> [YOUR ASSIGNMENT] Show every line of the material that follows in which the word "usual" occurs.

-- Opening Marker --

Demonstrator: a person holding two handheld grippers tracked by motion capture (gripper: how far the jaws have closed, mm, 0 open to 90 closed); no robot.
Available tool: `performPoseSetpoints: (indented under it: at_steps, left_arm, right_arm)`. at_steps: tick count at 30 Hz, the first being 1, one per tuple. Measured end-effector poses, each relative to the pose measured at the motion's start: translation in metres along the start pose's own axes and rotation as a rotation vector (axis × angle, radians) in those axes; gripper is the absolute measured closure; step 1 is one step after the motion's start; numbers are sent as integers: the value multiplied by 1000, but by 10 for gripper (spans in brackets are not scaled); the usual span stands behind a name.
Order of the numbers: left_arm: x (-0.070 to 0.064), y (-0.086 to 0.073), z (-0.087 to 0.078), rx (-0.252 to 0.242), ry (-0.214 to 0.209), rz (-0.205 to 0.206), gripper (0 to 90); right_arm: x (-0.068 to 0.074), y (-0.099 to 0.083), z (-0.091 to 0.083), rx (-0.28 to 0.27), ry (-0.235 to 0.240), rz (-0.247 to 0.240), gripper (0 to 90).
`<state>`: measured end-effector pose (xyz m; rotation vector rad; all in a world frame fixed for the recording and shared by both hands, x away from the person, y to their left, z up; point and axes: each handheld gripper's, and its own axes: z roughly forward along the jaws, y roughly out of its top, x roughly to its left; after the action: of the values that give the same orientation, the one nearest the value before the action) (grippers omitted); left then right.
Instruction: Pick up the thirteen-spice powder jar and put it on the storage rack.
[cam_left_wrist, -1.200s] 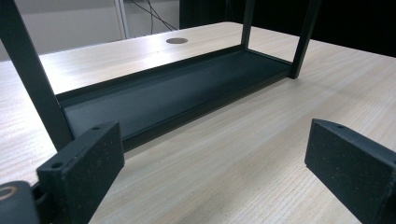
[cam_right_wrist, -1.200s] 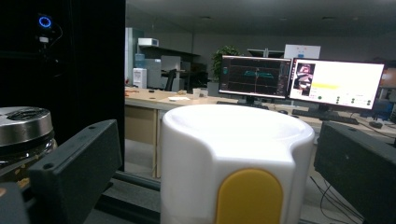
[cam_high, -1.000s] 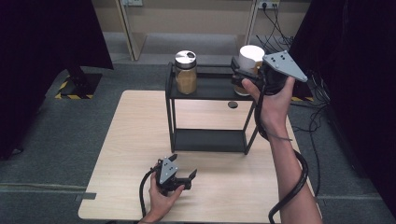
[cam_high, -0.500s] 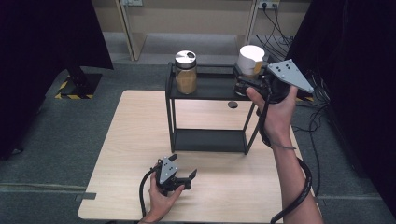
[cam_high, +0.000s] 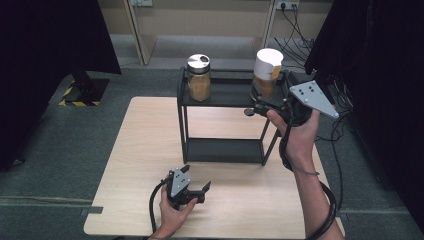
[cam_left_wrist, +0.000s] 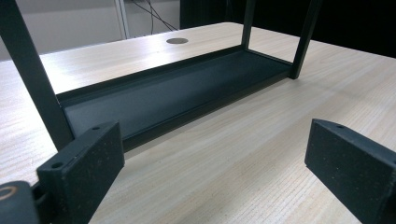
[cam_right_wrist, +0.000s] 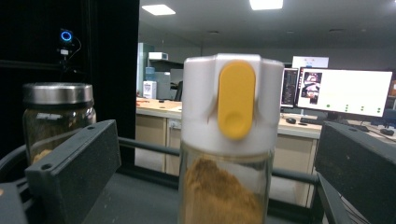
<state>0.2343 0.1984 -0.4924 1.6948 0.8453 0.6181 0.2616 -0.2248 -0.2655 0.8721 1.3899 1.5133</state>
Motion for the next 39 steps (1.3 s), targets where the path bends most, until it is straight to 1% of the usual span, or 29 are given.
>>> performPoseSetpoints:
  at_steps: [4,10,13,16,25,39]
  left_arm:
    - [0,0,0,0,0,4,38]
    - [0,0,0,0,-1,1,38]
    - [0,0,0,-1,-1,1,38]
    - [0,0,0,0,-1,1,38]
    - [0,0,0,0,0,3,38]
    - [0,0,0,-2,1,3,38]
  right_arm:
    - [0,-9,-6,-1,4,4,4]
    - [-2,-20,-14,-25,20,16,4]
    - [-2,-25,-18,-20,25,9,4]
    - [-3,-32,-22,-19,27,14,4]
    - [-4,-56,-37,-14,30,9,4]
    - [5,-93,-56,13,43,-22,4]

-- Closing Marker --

> [WRITTEN RESPONSE]
Available tool: `performPoseSetpoints: (indented under it: at_steps, left_arm, right_arm)`. at_steps: tick count at 30 Hz, the first being 1, one per tuple. Measured end-effector poses, each relative to the pose measured at the motion's start: translation in metres along the start pose's own axes and rotation as a rotation vector (axis × angle, radians) in those axes; gripper is the absolute measured closure; step 1 is one step after the motion's start; numbers are sent as integers: the value multiplied by 1000, but by 10 for gripper (spans in brackets are not scaled); the usual span stands behind a name.
Motion for the next 39 steps (1.3 s), targets where the path bends most, until it is straight to 1% of the usual span, or 29 are given.

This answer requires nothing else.